Auguste Rodin (1840 -1917)
Sheet of Studies
Circa 1875-1876 (?)
Pencil, pen and brown ink, brown wash and gouache, on five pieces of paper, cut out and mounted on a page in an album later take
H. 26.4 cm ; W. 33.3 cm
D.274 to D 279
Rodin’s journey to Italy in 1876-76 was a decisive moment in his career. In a letter he sent to Rose Beuret, he wrote, “To tell you that since my first hour in Florence I have been making a study of Michelangelo will not surprise you, and I believe that the great magician is giving up a few of his secrets to me.”
Rodin filled many “pocket-sized” sketchbooks with a huge variety of tiny drawings, which he later cut out and rearranged in a different order – the logic of their juxtaposition is sometimes obscure – and then pasted onto the sheet of an album.

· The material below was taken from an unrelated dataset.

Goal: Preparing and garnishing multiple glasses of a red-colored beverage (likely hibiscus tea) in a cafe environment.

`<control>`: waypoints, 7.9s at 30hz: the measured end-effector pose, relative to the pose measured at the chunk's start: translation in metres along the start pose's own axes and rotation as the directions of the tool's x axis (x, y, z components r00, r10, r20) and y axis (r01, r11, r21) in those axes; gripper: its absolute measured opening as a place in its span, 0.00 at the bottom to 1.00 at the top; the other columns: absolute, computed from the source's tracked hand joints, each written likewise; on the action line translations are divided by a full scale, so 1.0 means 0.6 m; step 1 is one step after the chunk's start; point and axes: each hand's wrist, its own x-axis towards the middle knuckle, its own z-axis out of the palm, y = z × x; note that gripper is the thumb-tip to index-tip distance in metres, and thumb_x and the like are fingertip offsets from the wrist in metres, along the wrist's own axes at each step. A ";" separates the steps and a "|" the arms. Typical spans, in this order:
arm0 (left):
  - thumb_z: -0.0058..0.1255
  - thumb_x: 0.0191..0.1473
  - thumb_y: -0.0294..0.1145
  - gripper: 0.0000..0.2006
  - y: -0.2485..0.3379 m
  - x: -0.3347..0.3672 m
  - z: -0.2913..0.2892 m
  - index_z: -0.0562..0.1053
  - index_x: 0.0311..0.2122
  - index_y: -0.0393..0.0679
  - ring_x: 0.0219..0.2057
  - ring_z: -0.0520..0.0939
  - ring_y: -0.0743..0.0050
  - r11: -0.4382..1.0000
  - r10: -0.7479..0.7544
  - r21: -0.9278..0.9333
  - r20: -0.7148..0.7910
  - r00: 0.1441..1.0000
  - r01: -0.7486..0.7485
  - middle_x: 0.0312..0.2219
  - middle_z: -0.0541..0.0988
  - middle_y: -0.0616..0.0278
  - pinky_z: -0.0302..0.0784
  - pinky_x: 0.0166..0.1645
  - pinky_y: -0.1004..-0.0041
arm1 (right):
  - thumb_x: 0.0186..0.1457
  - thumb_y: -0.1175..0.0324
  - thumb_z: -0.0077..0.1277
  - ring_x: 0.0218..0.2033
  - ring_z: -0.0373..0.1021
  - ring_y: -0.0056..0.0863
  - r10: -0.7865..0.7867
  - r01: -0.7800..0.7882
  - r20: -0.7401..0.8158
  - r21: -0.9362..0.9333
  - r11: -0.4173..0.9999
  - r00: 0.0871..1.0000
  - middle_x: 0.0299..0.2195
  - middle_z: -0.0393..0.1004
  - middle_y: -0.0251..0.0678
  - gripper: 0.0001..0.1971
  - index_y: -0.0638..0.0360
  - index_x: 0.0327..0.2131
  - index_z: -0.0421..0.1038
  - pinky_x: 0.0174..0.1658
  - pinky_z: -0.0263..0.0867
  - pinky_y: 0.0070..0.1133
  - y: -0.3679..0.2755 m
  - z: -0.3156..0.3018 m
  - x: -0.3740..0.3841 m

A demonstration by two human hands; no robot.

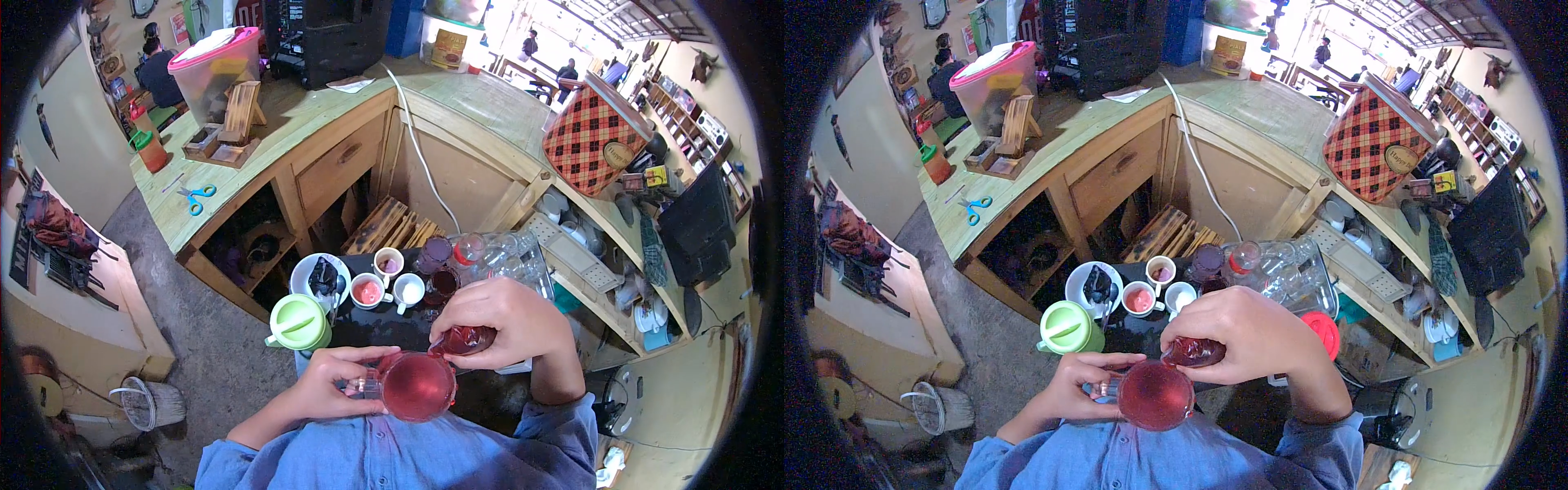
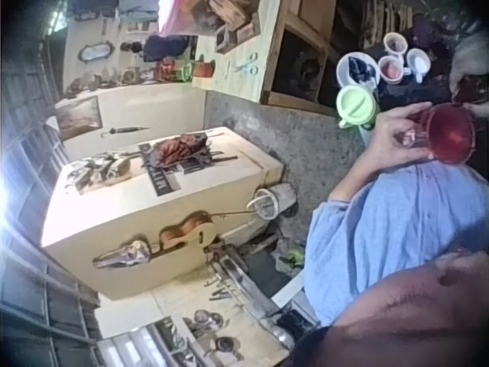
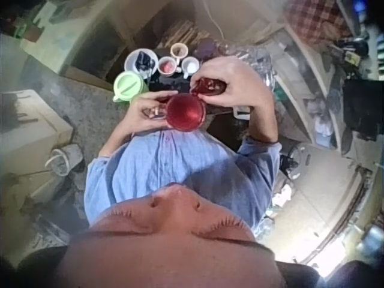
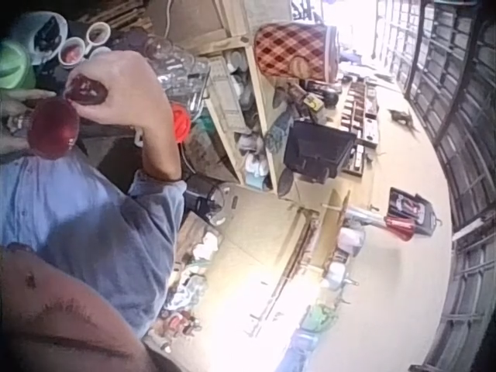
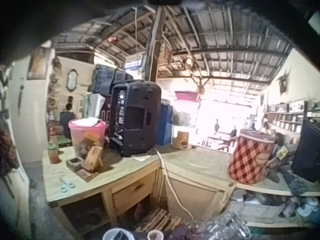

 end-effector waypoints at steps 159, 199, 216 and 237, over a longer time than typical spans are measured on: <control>0.73 0.38 0.33 0.19 0.022 -0.007 0.001 0.70 0.17 0.36 0.32 0.82 0.71 0.987 -0.151 0.039 -0.088 0.985 0.155 0.50 0.78 0.43 0.75 0.34 0.74 | 0.34 0.66 0.64 0.32 0.74 0.34 -0.028 0.051 0.068 -0.358 0.932 0.997 0.28 0.74 0.33 0.20 0.57 0.36 0.75 0.34 0.71 0.28 -0.064 0.043 0.066; 0.75 0.34 0.33 0.15 0.001 -0.001 0.018 0.82 0.29 0.38 0.31 0.83 0.73 0.993 -0.005 0.113 -0.267 0.964 0.036 0.49 0.79 0.45 0.77 0.34 0.73 | 0.41 0.65 0.67 0.30 0.75 0.35 0.025 -0.043 -0.085 -0.218 0.975 0.996 0.29 0.77 0.34 0.15 0.55 0.34 0.76 0.34 0.72 0.28 -0.075 0.069 0.038; 0.74 0.35 0.33 0.15 -0.009 -0.002 0.015 0.79 0.24 0.35 0.22 0.75 0.83 0.992 0.017 0.123 -0.289 0.957 0.019 0.50 0.79 0.47 0.70 0.27 0.78 | 0.39 0.67 0.66 0.31 0.76 0.36 0.072 -0.091 -0.082 -0.254 0.963 0.994 0.30 0.78 0.36 0.15 0.55 0.34 0.76 0.35 0.72 0.28 -0.085 0.046 0.026; 0.74 0.35 0.32 0.20 -0.003 -0.003 0.015 0.69 0.15 0.36 0.28 0.80 0.79 0.991 -0.014 0.125 -0.319 0.948 0.057 0.49 0.79 0.45 0.73 0.30 0.76 | 0.41 0.67 0.64 0.32 0.75 0.38 0.137 -0.137 -0.013 -0.180 0.974 0.991 0.29 0.77 0.37 0.15 0.56 0.35 0.75 0.35 0.72 0.30 -0.088 0.057 0.020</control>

In the semi-reclining figure on a pediment, at the top of the sheet, and in the figure lying on a support, further to the right, it is easy to recognize the twisting movements and contorted poses inspired by Michelangelo, expressing the torments of the human condition, translated by Rodin in a network of fine entangled lines, penned quickly in ink. The Virgin and Child, on the left, seems to have borrowed the posture of Michelangelo’s Moses. To bring these figures to life, the search for that condensed passion, which Rodin talked about in his conversations with Paul Gsell, is combined with the skilful modelling, subtly rendered by contrasting colour effects. These figures – which are not projects for works in another medium – show how freely Rodin drew his inspiration from the Italian master’s models, but without ever copying them.